Definition of "glom"
glom1
verb
third-person singular simple present gloms, present participle glomming, simple past and past participle glommed
(transitive, informal) To take.
Quotations
Mac glommed a handful of Bott's hair and ear and twisted it, “Ya be listenin' ta me now that I 'ave yer attention. And ifin ya don't, I'll be obliged ta hack off yer pretty little ear wif me blade. Would ya like that, Mr. Mouth, […]
2013 October 18, Thom Thomas, ...Give or Take a Shilling.: Discovery, Xlibris Corporation, page 380
Currently scripting RKO B westerns, under yet another monicker, the work fronted by a politically acceptable hack writer who glommed a 35 percent cut.
2019 June 4, James Ellroy, The L.A. Quartet: The Black Dahlia, The Big Nowhere, L.A. Confidential, White Jazz; Introduction by Tom Nolan, Everyman's Library, page 499
(intransitive, informal) To grab hold of, seize; catch, grab or latch onto.
Quotations
known what she was thinking, for his mind had glommed at the same time onto the same possibility: that Margo's grumpy but otherwise seemingly harmless, neighbor, whom they had interviewed before, could, after all, be the kidnapper.
2010 August 1, Linda O. Johnston, Not a Moment Too Soon, Silhouette, page 98
In short, blood comes through the artery (arteriole) and material gloms onto the nephron before twisting through the near (proximal) tubes, looping the loop, twisting through the distant (distal) tubes, and collecting itself at the other end.
2015, Janet Rae-Dupree, Pat DuPree, Anatomy and Physiology Workbook For Dummies, 2nd edition, page 217
(intransitive, informal) To clump up, to seize together into a lump or conglomeration.
Quotations
Her frosty red lipstick kept glomming at the corners of her mouth, giving her an unnatural clown frown. Hailey later heard they, too, had divorced. Standing there, facing Leonard's steely gaze and imposing figure, Hailey had no problem […]
2009 August 11, Nancy Grace, The Eleventh Victim, Hachette Books
The following day when Fiona had gone to pour the poteen into a smaller bottle so that she could use the bigger one to store cooking oil, nearly a half a dozen undissolved aspirin tablets were glommed at the bottom of the bottle.
2013 November 11, Susan Kiernan-Lewis, The Irish End Games, Books 1-3, Susan Kiernan-Lewis
glom2
verb
third-person singular simple present gloms, present participle glomming, simple past and past participle glommed
(intransitive) Alternative form of glaum (“look, stare”).
Quotations
Its black, withered-up, pinholes for eyes glommed at little Isabel. And with great anticipation it began to speak. “Why Gelp, that's a fine fat little one you have there. You always find the good ones. Are you on your way to market […]"

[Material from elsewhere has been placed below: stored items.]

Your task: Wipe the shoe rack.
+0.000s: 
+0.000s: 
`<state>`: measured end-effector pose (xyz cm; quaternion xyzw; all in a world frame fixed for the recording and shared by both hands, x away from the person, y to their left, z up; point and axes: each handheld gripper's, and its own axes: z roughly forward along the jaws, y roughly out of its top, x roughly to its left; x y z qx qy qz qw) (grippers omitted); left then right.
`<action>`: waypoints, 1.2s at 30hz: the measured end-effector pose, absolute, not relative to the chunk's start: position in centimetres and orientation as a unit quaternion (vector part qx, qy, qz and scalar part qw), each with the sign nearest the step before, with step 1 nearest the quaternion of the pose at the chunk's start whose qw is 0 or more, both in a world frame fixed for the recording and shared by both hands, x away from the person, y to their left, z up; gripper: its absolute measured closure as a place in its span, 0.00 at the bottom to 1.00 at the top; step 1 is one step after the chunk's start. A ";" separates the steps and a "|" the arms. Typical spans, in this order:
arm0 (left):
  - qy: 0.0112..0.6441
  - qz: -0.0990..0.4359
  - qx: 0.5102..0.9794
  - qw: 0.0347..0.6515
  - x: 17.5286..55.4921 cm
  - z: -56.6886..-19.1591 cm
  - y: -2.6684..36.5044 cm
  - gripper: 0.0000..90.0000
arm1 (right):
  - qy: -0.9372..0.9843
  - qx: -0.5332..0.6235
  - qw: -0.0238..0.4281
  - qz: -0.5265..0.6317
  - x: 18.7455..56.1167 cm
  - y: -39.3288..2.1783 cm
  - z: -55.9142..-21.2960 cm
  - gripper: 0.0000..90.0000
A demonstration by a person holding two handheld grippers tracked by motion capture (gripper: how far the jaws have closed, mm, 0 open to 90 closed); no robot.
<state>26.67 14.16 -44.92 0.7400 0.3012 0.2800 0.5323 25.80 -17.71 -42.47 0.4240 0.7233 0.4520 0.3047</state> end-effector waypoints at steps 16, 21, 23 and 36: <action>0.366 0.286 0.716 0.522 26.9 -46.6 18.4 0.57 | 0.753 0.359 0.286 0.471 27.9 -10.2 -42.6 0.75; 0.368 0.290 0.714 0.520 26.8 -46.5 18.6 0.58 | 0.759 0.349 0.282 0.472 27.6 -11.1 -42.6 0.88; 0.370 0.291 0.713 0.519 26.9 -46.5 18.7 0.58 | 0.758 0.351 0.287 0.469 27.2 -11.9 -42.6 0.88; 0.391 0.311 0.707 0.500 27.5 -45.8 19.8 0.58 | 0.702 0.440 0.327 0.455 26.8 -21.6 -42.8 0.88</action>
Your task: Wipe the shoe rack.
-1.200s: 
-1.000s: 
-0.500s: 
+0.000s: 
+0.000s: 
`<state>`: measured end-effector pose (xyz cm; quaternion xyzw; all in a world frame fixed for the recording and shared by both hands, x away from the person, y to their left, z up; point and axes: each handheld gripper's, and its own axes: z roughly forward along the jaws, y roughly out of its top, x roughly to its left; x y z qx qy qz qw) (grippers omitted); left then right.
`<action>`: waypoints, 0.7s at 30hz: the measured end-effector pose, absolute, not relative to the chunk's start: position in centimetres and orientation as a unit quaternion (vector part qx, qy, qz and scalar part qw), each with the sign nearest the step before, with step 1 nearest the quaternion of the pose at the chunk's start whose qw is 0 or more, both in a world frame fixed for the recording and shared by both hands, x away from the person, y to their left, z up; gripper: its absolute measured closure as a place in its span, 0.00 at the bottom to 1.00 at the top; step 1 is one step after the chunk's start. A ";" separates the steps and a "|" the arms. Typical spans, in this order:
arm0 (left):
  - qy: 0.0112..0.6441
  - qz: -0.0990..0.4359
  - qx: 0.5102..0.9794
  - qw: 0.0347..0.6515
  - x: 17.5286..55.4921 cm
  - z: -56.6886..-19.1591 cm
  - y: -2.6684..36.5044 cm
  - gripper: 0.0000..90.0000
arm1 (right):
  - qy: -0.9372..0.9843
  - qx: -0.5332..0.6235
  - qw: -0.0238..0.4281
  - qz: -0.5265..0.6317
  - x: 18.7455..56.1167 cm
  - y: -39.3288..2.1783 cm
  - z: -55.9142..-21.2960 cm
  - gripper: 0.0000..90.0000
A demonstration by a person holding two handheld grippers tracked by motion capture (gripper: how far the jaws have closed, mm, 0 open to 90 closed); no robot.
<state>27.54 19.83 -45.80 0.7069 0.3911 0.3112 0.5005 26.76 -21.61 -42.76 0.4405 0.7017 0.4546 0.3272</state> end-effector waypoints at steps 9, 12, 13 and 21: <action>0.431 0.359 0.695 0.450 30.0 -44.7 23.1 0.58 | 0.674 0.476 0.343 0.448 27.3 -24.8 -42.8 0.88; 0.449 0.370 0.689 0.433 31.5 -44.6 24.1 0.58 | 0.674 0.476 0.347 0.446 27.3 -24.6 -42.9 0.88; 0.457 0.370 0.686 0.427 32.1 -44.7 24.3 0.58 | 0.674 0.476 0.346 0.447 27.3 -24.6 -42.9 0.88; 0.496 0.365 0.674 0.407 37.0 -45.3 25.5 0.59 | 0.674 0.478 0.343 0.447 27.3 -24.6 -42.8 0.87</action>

2015 April 14, A.K. Ashic, Book One of Weird and Wacky Tales & Other Such Nonsense, Lulu Press, Inc
I apologized for disturbing her and said I would deeply appreciate it if she would let me take a picture of a painting […] It would have been a pleasure, and also instructive, to do a little glomming at the rugs and furniture and other miscellaneous objects, especially the dozen or more pictures on the walls, but that would have to wait.
1994 September 1, Rex Stout, Three Witnesses, Crimeline, page 190
[…] at last, he would be using his Leica again, […] to shamelessly strip them to their underclothes in an attempt to eternise them in flagranti, after which, in his darkroom, he would seen what intimate details would emerge from the developing pans, captured by his camera... and perhaps he would play with those intimate details under the enlarger... (The private eye had his own private collection of intimate details, worked up by the enlarger. Should anyone take those large format obscenities in hand, they'd never guess that he was glomming at a stable of prominent highly placed promiscuous mares.)
2021 December 3, Jiří Kratochvil, The Vow: A Requiem for the Fifties, Glagoslav Publications
glom3
noun
plural gloms
(medicine, colloquial) Short for glomerulus.